Each line in the records that mentions the word "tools" needs to be listed.
(Extracted records)
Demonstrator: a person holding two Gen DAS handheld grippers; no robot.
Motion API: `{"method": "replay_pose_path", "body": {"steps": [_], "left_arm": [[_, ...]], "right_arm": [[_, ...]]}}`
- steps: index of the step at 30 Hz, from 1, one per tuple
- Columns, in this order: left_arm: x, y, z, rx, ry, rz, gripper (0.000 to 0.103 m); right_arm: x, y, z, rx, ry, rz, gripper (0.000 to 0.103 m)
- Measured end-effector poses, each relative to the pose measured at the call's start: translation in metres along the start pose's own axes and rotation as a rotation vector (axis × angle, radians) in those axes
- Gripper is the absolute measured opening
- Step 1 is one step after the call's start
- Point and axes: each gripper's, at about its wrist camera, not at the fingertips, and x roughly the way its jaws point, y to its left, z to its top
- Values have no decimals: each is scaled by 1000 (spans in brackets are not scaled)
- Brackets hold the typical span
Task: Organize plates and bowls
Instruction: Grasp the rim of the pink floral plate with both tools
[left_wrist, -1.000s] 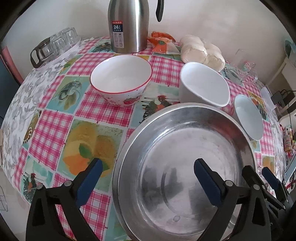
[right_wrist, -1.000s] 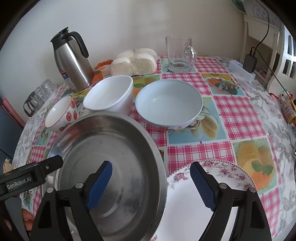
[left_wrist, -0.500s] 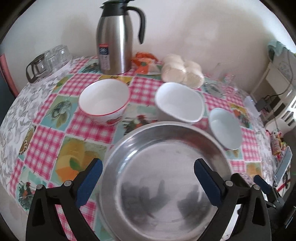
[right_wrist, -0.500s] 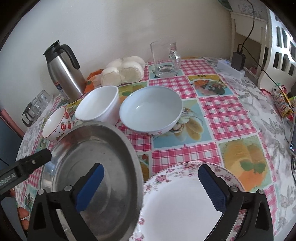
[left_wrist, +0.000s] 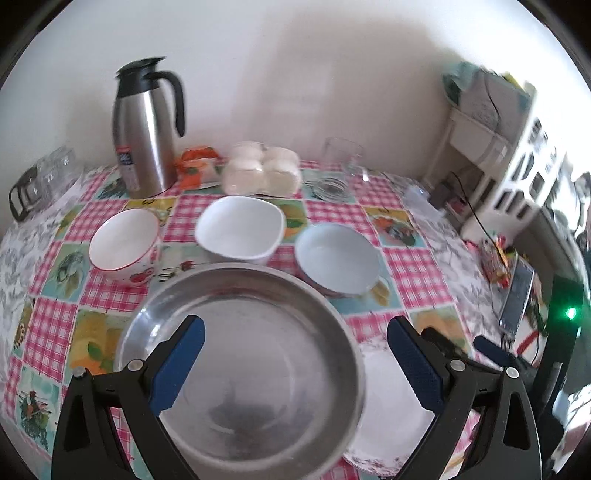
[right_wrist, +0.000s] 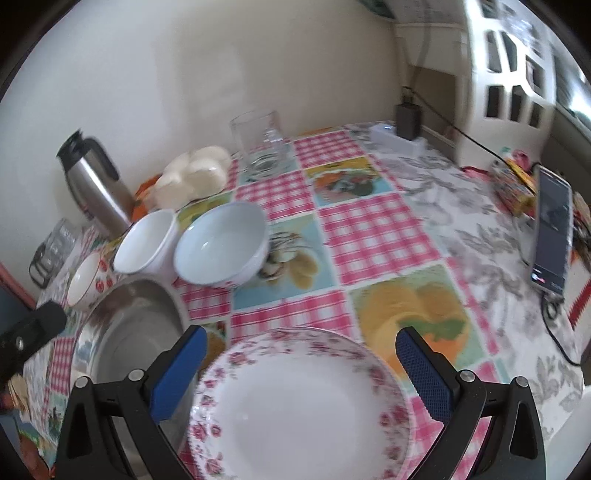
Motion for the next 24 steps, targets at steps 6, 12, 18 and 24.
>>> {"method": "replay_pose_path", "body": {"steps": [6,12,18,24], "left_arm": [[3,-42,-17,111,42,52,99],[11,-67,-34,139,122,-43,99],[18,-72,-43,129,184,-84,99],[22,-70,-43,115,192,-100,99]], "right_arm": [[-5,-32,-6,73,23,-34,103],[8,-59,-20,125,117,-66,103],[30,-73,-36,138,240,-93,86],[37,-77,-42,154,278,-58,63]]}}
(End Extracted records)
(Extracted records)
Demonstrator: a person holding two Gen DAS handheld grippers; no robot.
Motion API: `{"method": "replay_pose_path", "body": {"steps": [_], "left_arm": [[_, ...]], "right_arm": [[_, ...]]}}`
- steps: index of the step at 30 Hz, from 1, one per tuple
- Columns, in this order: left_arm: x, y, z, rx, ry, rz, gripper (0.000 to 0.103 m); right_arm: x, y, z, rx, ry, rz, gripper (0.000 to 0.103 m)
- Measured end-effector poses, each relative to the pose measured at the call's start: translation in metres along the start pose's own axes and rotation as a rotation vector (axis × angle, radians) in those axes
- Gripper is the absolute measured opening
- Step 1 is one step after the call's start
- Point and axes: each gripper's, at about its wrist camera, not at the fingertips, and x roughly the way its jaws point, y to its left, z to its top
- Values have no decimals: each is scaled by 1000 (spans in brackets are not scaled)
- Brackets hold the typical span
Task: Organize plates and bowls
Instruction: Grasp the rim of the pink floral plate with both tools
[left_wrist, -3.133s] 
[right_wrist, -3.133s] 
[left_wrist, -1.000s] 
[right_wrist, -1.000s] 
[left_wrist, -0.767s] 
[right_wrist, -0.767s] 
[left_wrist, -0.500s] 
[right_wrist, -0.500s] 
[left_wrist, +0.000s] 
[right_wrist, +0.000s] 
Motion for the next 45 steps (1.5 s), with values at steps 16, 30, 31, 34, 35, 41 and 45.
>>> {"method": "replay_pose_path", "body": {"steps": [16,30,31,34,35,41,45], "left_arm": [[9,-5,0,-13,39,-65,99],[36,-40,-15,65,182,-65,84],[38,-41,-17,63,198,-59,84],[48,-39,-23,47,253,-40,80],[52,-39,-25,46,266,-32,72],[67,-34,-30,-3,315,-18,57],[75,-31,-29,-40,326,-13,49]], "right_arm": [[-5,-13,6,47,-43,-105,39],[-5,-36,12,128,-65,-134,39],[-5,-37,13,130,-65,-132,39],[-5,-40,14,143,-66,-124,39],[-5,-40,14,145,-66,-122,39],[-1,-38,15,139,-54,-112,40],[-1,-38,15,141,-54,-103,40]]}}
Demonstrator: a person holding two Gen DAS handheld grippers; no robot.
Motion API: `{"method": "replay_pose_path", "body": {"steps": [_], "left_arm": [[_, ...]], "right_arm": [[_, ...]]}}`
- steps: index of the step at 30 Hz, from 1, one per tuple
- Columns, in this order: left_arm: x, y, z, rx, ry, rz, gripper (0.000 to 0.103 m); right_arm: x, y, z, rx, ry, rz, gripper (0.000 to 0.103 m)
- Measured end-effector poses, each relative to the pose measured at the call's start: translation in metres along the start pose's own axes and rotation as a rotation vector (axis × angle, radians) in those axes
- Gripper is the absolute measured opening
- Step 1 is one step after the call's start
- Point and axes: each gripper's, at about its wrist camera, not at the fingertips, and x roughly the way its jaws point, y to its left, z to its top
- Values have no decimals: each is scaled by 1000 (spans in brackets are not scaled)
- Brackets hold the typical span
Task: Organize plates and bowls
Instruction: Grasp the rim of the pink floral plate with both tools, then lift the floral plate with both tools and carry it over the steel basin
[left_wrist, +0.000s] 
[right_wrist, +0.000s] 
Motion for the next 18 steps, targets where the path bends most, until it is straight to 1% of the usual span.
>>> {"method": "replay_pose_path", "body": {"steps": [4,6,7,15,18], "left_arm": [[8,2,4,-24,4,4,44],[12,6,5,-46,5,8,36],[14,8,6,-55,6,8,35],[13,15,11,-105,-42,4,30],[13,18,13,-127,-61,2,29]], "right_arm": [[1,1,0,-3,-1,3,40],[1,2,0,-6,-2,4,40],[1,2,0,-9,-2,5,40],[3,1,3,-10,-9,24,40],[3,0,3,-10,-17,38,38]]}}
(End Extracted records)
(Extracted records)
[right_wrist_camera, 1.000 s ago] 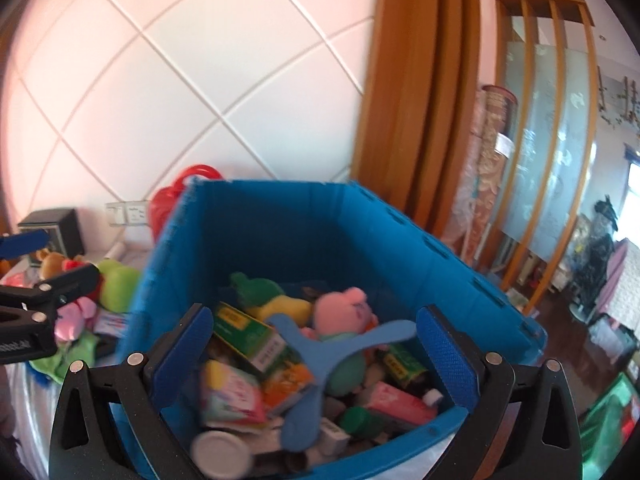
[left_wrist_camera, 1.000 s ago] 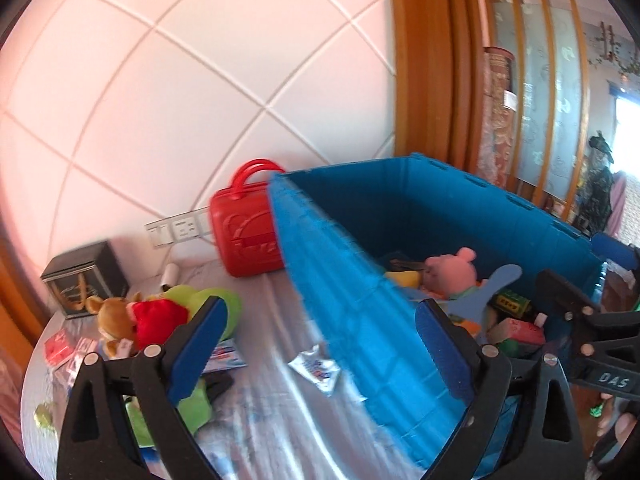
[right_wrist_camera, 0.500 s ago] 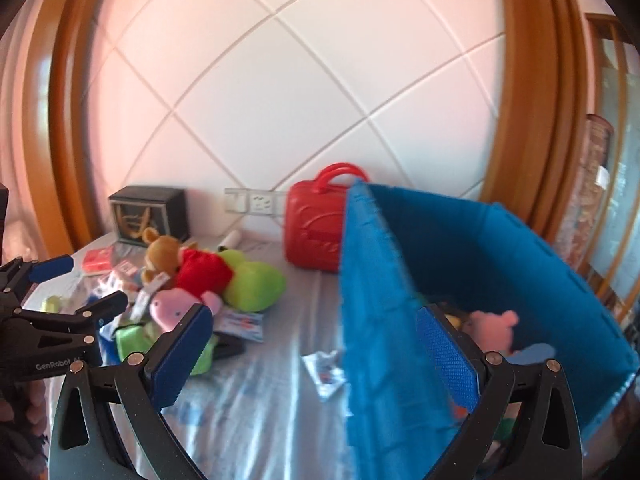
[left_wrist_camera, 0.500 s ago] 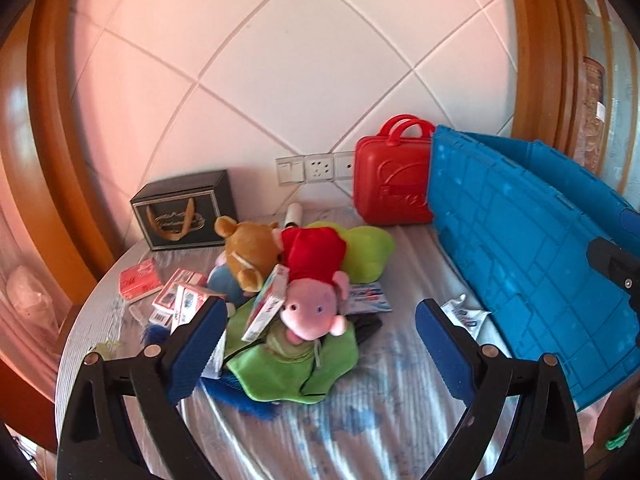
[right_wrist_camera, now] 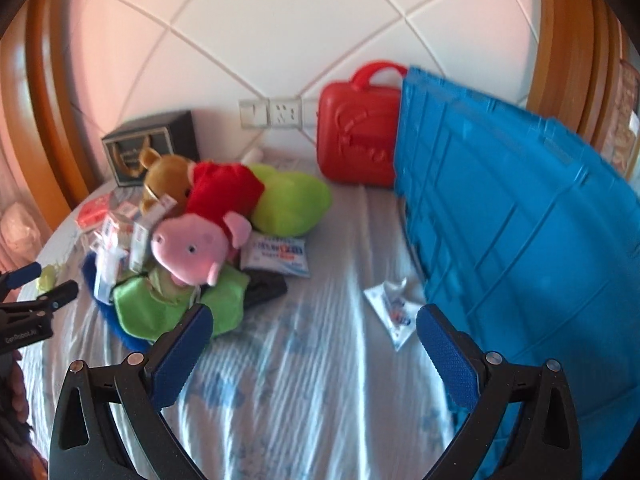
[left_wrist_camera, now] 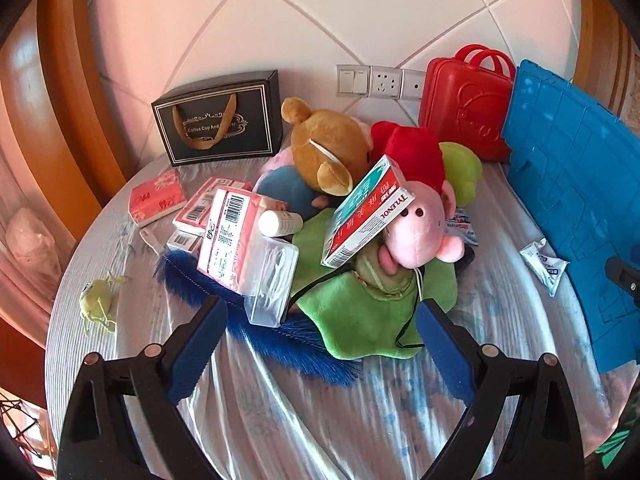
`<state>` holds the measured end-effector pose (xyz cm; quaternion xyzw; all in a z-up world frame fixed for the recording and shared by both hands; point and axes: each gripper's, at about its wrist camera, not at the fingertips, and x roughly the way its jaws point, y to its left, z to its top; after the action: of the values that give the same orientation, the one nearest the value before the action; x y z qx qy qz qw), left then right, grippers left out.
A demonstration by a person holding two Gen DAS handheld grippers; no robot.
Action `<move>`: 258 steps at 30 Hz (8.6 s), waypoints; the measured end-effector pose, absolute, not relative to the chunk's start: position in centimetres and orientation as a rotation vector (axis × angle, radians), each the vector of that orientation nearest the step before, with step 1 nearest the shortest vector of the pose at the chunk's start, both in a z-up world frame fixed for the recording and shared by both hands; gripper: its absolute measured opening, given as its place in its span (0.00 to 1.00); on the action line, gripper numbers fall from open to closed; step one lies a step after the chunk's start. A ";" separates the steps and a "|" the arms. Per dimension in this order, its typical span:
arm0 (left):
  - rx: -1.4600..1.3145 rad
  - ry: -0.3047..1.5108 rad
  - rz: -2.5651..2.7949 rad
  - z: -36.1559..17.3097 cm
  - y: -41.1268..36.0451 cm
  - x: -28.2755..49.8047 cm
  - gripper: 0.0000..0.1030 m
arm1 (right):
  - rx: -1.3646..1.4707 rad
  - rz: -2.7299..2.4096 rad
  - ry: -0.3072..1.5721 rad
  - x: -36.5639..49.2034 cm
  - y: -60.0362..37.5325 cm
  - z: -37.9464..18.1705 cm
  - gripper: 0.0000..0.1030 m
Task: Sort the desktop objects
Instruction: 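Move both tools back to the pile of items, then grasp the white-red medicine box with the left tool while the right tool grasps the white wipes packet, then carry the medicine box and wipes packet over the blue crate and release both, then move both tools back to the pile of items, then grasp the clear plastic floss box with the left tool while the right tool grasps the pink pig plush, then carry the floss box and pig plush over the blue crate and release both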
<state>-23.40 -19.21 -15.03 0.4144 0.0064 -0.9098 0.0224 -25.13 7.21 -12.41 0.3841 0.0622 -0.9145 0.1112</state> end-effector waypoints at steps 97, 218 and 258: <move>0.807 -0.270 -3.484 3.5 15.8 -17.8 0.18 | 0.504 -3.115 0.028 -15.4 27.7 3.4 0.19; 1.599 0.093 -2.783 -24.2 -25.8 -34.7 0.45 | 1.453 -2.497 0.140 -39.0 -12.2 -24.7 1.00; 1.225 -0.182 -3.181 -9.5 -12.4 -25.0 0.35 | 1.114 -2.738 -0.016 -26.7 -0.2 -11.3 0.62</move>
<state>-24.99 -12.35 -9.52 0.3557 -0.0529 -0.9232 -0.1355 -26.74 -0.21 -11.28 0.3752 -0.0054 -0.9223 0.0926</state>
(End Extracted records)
### Solution
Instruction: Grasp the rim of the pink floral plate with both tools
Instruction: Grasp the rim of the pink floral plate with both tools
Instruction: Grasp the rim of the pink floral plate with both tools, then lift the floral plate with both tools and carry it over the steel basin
Instruction: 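Move both tools back to the pile of items, then grasp the white-red medicine box with the left tool while the right tool grasps the white wipes packet, then carry the medicine box and wipes packet over the blue crate and release both, then move both tools back to the pile of items, then grasp the clear plastic floss box with the left tool while the right tool grasps the pink pig plush, then carry the floss box and pig plush over the blue crate and release both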

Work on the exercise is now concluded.